1990’larda kitleleri tarayıp öldüren devlet son dönemlerde bedenin fiziksel varlığına bile tahammül edemeyip bombalarla parçalamakta ya da tanınmaz hale getirerek onu form dışı bir biçimsizliğe dönüştürmektedir ya da bunu amaçlamaktadır. Amed'ten Suruç'a oradan Ankara Gar'ına uzanan katliamlar silsilesinde yüzlerce insanın caddelere saçılmış cesetleri ve yerde yaralı yatan insanlara gaz sıkarak boğma girişimi tam da bedenin nasıl bir pornografik vahşet gösterisinin alanına dönüştürüldüğünün utanç vesikalarıdır.  

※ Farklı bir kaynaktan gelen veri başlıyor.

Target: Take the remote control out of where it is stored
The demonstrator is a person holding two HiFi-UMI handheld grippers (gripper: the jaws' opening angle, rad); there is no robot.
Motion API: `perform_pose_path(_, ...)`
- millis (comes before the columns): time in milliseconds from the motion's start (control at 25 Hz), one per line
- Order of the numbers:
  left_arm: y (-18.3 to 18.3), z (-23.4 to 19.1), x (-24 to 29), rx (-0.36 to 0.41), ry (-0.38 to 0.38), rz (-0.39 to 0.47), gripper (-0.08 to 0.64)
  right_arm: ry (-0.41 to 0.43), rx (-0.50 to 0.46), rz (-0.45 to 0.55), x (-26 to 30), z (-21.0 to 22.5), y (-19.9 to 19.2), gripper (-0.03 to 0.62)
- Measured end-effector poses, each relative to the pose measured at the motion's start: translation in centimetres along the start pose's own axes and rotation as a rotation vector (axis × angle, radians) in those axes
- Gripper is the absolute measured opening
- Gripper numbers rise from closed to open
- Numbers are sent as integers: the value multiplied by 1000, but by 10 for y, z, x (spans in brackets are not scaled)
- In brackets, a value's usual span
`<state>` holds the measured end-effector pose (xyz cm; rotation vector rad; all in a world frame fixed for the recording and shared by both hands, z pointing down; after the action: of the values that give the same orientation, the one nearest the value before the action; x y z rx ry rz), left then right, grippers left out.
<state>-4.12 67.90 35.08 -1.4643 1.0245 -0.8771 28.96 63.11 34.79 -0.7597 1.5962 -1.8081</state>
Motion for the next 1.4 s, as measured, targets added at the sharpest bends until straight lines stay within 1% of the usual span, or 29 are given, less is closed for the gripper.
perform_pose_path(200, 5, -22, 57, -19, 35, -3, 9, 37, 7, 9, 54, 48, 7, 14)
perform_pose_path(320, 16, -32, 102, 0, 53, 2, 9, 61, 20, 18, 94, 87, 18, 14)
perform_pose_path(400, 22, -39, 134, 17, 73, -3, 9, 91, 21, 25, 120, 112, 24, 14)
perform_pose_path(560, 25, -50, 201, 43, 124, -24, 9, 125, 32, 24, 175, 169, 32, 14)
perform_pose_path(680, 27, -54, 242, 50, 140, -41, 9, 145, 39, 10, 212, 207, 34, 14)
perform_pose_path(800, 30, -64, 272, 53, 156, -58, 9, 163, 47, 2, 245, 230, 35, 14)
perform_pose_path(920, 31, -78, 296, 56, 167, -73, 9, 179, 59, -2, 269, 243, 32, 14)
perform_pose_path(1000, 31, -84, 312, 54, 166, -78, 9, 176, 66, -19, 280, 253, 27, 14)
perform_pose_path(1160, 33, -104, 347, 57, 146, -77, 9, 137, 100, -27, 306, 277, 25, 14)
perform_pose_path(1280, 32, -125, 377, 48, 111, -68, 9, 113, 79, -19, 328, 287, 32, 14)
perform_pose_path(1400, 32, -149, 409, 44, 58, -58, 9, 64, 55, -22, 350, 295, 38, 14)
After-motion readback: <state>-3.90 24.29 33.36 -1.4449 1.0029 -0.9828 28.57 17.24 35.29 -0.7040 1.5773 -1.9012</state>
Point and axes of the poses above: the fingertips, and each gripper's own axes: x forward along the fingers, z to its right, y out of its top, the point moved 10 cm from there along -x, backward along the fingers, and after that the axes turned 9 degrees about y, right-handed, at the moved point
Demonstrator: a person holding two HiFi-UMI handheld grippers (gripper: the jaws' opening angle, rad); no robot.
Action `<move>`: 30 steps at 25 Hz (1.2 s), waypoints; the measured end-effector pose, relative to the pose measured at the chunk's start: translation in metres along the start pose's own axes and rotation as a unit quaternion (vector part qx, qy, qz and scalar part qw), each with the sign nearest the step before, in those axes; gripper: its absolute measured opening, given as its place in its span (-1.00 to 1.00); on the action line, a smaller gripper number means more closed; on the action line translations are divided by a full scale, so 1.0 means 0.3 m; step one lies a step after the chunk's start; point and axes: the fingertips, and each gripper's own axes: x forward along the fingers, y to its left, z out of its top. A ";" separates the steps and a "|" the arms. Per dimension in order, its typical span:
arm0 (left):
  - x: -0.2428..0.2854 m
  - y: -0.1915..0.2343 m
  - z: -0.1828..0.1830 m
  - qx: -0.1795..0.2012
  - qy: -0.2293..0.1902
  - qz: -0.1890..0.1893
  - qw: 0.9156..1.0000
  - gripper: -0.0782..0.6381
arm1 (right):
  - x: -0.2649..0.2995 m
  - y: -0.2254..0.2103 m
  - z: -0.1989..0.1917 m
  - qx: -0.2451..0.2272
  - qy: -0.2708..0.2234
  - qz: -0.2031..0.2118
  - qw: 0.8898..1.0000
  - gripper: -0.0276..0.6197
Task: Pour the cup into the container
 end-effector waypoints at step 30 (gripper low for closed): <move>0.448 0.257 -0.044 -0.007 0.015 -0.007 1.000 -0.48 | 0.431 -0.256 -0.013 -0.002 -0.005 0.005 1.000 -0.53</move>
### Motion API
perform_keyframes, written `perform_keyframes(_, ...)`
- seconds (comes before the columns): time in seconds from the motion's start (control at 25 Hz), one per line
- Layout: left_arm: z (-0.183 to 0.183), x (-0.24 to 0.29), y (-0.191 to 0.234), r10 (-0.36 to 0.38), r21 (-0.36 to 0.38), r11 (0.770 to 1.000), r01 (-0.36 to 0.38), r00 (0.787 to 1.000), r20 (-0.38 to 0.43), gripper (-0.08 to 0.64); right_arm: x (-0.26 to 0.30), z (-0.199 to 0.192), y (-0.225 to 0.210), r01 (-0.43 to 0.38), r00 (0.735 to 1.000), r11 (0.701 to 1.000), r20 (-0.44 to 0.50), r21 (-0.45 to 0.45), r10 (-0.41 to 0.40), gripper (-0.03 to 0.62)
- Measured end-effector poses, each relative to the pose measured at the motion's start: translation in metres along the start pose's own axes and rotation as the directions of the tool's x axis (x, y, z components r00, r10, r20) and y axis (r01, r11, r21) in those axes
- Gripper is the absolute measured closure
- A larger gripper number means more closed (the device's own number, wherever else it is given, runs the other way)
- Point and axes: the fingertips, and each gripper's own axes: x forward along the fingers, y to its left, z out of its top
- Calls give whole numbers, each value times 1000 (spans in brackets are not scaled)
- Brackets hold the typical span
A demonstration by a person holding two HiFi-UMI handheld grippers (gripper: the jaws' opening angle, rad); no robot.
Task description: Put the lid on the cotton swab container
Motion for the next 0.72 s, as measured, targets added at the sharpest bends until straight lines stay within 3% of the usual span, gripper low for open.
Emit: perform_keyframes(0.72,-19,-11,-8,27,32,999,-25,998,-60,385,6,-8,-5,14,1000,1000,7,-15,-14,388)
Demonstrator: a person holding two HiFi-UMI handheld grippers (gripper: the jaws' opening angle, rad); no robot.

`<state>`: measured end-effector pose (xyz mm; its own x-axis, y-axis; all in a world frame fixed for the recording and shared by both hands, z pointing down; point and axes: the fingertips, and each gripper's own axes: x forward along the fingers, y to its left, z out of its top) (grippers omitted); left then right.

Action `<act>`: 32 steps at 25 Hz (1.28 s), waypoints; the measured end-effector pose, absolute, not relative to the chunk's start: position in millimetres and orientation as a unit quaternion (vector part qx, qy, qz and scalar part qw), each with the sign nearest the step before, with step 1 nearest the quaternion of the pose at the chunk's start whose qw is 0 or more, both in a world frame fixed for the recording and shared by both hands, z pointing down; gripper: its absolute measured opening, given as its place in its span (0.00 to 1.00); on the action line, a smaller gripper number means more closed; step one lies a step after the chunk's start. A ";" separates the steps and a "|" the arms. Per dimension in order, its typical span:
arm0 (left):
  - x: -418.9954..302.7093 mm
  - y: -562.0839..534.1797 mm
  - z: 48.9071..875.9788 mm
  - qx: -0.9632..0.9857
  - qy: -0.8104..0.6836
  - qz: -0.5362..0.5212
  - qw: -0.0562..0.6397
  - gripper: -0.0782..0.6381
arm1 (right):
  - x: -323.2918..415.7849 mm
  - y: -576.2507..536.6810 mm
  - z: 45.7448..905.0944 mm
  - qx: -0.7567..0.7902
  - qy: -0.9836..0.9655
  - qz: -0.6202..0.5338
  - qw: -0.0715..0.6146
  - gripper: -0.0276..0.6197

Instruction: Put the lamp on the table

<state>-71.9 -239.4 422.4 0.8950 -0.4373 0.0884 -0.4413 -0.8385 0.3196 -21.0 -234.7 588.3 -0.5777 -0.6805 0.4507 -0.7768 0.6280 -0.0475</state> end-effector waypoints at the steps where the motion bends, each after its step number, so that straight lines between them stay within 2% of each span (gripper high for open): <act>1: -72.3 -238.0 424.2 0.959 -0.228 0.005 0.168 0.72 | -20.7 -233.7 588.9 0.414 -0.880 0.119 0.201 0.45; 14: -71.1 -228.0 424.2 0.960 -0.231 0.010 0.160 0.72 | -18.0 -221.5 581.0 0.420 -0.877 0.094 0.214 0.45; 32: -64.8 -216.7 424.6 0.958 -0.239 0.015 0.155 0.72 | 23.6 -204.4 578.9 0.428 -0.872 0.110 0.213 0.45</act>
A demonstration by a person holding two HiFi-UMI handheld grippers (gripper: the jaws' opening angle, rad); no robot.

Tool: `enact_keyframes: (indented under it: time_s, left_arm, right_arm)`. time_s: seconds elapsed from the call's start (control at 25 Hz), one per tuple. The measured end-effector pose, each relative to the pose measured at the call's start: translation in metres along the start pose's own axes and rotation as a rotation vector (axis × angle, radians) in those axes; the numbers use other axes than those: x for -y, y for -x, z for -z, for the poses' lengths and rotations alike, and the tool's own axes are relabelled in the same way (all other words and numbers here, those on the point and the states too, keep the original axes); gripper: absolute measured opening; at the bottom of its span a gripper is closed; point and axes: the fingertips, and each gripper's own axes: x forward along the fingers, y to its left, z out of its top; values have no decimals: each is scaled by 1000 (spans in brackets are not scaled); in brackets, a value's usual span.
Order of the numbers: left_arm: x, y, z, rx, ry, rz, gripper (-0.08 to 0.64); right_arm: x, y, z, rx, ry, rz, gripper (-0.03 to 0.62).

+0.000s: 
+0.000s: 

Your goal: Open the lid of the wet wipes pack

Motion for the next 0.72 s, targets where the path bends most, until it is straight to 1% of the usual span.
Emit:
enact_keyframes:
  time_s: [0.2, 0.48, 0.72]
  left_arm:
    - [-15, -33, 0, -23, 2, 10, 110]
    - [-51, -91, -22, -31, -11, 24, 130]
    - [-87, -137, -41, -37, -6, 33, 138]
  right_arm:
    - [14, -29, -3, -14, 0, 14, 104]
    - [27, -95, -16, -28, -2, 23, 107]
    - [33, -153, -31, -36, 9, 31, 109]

Kitlelerin faşizmini yumuşatmak için liberal ağızlardan dökülen ‘öfkeli kalabalıklar’, ‘toplumsal hassasiyetler’ ve ‘gergin kitleler’ kavramları damıtılmış ya da inceltilmiş bir faşizm meşrulaştırmasından başka bir şey değildir. Kandırılmış kitleler efekti, Deleuze’nin dediği gibi aslında kandırılan değil faşizmi arzulayan kitlelerin’ durumuna gönderme yapar. Gar Katliamında yaşamını yitiren yüzlerce insan için yapılan saygı duruşu esnasında Konya stadyumunda tekbir getirerek saygı duruşunu yuhalayan kitlelerin ruhu, hiçbir izahatın aklayıp meşrulaştıramayacağı bir kusmanın kudurganlığıdır.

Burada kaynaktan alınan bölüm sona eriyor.